• [WHAT TO DO]: Would you copy all lines in the data that contain the word "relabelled"?
.....
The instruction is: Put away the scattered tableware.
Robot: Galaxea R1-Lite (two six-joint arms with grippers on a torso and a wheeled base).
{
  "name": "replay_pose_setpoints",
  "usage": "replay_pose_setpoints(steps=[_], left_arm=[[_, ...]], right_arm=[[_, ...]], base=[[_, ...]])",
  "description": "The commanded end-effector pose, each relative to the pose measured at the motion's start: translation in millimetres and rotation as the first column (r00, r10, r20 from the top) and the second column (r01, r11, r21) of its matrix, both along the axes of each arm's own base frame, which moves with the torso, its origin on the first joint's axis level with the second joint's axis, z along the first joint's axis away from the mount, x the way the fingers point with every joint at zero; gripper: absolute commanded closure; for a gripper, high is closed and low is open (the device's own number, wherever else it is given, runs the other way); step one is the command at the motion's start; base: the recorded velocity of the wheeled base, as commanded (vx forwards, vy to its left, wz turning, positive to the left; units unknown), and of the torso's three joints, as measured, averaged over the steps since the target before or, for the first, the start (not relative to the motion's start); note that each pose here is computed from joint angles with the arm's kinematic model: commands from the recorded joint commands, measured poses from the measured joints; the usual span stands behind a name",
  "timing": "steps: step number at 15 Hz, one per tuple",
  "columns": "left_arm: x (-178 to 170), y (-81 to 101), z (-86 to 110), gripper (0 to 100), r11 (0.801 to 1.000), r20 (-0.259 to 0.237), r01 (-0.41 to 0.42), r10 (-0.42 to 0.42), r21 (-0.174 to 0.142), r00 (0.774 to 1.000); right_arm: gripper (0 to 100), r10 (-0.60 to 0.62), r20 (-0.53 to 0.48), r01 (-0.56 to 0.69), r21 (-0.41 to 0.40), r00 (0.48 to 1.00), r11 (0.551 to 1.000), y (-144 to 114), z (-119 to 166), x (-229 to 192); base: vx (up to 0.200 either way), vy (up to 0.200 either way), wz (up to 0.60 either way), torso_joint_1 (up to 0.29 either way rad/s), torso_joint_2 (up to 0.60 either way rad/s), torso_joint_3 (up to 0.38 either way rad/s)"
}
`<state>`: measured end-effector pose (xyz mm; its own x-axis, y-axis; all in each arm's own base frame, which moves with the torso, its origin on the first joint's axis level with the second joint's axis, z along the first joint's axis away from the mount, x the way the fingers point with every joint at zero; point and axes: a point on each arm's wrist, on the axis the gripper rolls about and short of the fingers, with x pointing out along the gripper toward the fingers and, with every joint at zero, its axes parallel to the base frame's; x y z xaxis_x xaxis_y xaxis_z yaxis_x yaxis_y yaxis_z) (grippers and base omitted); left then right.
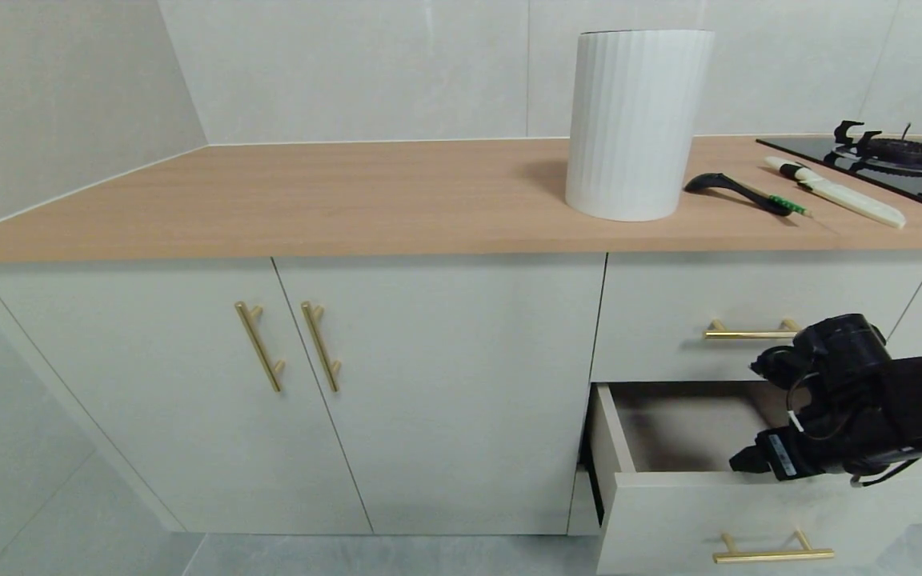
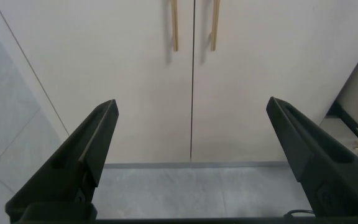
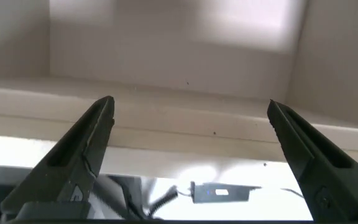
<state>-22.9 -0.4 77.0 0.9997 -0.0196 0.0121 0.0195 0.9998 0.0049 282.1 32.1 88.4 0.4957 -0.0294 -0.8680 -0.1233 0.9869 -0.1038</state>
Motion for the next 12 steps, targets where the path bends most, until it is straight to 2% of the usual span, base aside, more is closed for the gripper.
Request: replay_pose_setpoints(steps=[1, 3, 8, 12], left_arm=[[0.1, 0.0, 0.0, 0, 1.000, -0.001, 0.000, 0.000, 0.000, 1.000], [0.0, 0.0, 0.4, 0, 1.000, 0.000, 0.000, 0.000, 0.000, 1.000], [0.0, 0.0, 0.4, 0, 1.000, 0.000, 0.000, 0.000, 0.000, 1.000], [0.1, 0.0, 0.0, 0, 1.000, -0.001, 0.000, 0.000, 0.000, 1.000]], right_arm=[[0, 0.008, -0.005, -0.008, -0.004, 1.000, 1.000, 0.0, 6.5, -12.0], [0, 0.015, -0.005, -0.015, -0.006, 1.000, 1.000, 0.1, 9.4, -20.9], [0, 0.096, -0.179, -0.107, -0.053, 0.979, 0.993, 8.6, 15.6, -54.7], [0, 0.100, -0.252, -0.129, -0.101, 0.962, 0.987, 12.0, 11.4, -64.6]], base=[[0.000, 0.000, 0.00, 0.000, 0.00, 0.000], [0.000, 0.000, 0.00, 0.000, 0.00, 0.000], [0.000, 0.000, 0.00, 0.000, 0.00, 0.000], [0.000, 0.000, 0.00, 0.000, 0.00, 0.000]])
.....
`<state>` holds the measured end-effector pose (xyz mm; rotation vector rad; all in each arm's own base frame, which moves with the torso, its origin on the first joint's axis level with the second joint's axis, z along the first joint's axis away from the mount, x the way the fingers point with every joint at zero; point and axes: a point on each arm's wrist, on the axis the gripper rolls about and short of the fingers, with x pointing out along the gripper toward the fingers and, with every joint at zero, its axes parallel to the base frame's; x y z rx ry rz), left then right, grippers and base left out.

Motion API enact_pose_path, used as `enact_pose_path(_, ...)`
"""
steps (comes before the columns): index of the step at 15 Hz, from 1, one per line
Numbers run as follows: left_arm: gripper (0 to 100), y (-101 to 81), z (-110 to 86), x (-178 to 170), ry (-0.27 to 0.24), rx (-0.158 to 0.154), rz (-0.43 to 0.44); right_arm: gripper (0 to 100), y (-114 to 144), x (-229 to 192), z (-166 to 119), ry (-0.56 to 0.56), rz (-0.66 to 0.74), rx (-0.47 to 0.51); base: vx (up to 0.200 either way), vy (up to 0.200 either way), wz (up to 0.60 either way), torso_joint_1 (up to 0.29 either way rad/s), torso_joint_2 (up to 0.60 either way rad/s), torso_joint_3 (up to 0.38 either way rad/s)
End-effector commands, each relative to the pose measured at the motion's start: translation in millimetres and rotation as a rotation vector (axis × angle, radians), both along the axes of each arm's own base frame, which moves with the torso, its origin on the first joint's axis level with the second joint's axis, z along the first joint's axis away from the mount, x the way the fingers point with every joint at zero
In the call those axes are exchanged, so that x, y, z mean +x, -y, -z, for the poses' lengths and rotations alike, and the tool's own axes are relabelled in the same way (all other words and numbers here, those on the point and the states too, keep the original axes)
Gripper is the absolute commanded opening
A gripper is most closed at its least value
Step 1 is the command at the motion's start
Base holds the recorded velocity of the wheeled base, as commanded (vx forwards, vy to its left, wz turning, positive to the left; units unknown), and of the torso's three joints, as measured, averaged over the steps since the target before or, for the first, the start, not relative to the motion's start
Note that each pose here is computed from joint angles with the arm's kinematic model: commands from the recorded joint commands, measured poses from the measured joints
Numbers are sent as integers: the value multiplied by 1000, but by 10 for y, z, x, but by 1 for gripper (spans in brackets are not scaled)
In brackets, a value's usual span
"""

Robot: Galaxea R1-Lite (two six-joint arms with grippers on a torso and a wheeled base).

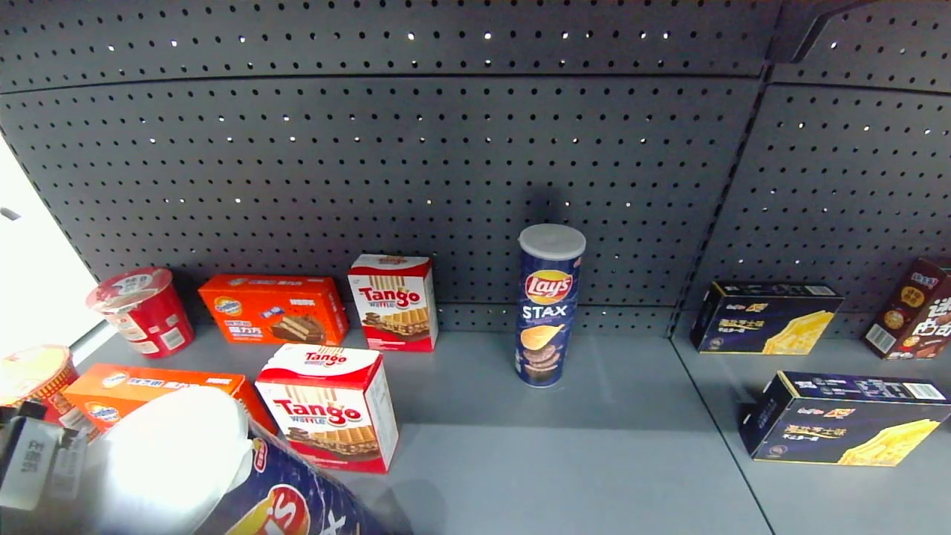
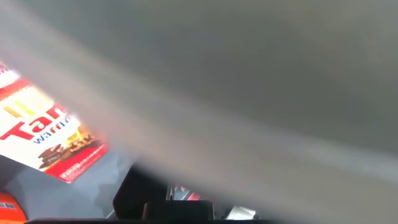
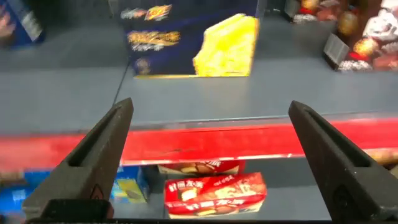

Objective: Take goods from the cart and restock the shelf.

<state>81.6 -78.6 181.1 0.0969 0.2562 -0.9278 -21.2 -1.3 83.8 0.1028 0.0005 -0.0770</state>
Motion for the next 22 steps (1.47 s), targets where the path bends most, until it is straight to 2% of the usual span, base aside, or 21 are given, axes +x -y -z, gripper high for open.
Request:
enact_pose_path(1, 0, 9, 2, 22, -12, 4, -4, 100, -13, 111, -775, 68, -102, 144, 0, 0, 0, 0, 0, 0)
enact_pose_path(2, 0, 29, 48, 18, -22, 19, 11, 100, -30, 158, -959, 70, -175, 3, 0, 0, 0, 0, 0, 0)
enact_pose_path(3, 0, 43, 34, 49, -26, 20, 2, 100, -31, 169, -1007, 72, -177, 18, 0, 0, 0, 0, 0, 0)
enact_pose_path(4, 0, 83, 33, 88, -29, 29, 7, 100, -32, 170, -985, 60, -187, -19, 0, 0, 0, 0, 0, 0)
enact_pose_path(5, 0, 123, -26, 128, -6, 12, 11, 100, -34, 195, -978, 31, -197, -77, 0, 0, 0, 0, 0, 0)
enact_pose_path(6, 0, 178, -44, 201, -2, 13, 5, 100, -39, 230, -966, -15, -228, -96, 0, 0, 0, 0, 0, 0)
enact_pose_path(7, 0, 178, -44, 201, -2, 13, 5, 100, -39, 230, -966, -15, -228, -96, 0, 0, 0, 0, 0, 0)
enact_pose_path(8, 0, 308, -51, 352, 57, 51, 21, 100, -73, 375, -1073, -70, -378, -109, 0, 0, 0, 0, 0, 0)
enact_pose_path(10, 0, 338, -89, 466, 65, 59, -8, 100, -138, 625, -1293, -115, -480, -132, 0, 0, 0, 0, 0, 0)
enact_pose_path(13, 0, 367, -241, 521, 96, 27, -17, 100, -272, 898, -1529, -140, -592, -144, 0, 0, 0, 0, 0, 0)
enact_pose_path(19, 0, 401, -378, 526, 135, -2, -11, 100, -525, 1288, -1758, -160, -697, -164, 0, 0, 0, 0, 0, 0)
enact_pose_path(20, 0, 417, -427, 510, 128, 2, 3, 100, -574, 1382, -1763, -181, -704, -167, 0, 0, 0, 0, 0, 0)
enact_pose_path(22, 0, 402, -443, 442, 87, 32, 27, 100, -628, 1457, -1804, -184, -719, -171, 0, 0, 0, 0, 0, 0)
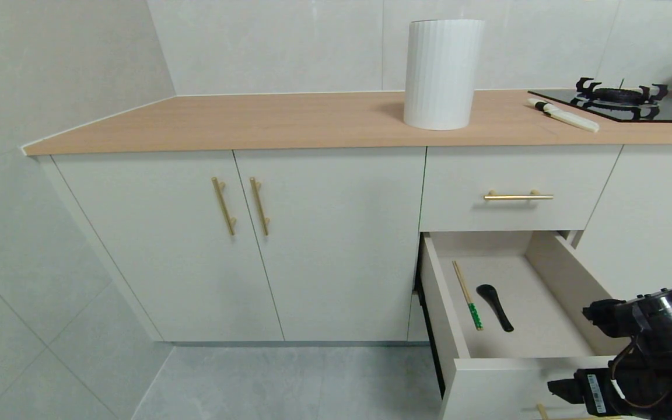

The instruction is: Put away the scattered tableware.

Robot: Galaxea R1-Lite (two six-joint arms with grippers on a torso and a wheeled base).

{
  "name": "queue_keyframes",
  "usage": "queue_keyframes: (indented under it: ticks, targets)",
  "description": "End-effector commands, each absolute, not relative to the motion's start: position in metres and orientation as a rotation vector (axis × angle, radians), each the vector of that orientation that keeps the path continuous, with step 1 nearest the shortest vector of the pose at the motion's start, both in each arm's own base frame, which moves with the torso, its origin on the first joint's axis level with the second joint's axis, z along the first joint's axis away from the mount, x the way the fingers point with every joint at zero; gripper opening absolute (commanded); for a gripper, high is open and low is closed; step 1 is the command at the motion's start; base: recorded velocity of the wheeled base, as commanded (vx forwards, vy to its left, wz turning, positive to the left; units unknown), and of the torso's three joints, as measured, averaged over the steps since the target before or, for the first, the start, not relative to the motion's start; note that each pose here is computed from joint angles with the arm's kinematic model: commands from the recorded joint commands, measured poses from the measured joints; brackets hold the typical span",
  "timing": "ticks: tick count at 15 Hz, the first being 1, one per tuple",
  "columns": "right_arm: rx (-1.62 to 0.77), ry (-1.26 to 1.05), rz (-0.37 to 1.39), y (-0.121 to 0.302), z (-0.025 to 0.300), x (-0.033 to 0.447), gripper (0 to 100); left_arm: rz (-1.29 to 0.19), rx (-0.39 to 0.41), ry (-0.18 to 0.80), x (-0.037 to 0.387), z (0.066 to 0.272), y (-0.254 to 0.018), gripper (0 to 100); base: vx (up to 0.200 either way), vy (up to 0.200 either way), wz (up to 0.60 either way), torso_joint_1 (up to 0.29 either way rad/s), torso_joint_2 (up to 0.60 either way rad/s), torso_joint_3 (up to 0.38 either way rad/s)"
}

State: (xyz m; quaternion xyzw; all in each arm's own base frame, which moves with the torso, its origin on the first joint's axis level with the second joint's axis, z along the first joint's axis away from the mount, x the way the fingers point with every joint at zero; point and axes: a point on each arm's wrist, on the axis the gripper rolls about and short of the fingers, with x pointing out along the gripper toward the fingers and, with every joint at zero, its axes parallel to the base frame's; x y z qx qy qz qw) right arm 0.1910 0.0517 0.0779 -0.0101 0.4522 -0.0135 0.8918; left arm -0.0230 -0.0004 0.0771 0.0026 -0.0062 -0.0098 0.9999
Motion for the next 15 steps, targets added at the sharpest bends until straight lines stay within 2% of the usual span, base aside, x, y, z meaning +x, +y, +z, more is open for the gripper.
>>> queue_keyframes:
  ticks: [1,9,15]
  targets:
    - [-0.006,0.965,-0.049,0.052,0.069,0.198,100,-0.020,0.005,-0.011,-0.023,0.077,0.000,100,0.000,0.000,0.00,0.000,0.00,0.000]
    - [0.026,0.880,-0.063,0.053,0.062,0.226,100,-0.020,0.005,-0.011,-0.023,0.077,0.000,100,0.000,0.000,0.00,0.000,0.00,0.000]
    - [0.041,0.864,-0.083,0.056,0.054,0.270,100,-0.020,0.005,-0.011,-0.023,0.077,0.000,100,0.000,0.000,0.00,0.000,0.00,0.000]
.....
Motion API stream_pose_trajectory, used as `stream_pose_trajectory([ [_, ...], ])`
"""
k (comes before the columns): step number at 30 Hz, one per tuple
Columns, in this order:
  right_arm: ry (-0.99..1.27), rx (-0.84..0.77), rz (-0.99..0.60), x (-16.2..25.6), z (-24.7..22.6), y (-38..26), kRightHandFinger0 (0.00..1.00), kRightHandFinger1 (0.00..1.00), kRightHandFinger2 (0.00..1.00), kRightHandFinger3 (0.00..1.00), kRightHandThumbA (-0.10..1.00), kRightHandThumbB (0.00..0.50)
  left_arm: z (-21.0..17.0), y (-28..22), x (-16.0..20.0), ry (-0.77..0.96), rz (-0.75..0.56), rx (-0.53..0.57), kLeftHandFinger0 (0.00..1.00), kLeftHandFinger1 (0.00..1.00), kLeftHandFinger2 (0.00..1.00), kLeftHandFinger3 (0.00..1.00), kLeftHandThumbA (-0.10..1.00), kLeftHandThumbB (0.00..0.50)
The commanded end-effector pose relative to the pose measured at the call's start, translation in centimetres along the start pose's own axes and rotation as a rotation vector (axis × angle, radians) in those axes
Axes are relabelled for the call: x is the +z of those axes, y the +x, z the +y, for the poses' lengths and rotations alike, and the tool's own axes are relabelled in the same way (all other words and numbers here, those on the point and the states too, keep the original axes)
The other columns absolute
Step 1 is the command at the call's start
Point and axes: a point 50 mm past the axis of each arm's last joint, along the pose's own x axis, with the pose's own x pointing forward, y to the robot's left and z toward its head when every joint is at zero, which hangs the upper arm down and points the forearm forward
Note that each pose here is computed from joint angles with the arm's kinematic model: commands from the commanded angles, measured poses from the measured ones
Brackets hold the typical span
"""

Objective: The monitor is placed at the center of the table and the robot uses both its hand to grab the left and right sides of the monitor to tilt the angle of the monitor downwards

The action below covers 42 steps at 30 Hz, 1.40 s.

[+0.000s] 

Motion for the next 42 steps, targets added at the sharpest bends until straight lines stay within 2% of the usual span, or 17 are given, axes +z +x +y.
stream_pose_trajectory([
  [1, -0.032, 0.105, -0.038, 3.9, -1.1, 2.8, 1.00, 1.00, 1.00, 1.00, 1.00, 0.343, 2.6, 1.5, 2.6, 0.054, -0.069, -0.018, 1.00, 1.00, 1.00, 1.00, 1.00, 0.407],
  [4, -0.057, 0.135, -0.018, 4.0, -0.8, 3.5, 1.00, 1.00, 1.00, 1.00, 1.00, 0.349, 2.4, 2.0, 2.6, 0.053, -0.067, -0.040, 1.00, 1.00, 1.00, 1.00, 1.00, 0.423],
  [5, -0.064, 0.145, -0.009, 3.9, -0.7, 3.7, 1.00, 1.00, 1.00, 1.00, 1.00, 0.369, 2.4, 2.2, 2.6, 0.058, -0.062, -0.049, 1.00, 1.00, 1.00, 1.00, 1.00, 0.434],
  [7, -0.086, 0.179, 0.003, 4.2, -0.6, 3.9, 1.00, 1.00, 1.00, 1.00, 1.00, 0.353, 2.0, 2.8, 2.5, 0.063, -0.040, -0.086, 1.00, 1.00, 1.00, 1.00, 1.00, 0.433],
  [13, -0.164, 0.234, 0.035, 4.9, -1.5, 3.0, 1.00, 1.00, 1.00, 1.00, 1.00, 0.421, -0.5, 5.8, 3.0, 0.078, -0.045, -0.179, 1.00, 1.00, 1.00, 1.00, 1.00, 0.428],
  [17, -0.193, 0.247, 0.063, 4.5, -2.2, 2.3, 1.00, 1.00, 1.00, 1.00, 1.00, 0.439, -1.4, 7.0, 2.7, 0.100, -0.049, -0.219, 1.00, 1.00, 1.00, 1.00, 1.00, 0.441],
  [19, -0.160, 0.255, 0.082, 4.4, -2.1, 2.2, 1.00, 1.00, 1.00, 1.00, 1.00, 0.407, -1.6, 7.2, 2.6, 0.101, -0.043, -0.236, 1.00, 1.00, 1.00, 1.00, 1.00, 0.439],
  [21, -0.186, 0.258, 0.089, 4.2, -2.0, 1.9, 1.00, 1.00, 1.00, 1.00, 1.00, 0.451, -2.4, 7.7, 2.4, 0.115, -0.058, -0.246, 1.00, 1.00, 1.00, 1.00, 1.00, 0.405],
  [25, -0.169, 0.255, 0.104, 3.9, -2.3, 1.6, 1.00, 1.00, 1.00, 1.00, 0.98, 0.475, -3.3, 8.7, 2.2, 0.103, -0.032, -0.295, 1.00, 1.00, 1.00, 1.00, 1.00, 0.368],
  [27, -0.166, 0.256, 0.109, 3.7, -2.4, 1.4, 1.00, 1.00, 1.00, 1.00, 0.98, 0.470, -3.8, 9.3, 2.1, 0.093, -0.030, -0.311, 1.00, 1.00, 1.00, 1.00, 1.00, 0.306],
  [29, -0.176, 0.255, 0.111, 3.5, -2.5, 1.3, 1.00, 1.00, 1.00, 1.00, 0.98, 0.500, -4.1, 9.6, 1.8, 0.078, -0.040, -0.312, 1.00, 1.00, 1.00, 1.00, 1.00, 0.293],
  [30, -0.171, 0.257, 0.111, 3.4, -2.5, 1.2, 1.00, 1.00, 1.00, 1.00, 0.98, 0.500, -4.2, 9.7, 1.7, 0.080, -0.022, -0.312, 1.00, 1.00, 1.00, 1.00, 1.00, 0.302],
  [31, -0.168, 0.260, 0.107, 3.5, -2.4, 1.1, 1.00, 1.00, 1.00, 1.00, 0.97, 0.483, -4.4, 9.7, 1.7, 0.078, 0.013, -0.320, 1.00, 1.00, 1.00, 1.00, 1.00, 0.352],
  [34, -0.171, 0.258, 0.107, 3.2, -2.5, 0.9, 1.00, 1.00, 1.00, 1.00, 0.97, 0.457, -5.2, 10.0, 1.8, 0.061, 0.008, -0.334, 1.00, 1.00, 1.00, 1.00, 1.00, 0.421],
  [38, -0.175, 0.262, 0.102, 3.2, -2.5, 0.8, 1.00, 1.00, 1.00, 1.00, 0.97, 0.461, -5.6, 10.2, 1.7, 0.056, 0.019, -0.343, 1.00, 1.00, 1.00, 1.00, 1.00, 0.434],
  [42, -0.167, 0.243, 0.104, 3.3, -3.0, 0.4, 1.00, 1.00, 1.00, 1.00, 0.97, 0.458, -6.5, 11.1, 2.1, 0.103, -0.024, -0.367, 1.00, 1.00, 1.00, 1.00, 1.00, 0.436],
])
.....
• [TASK RESULT]:
In the call those axes are exchanged, so that x, y, z mean +x, -y, -z, for the poses' lengths and rotations alike, and the tool's own axes are relabelled in the same way (all other words and numbers here, those on the point and the states too, keep the original axes)
Axes are relabelled for the call: x is the +z of those axes, y the +x, z the +y, for the poses' lengths and rotations alike, and the tool's own axes are relabelled in the same way (all other words and numbers here, those on the point and the states too, keep the original axes)

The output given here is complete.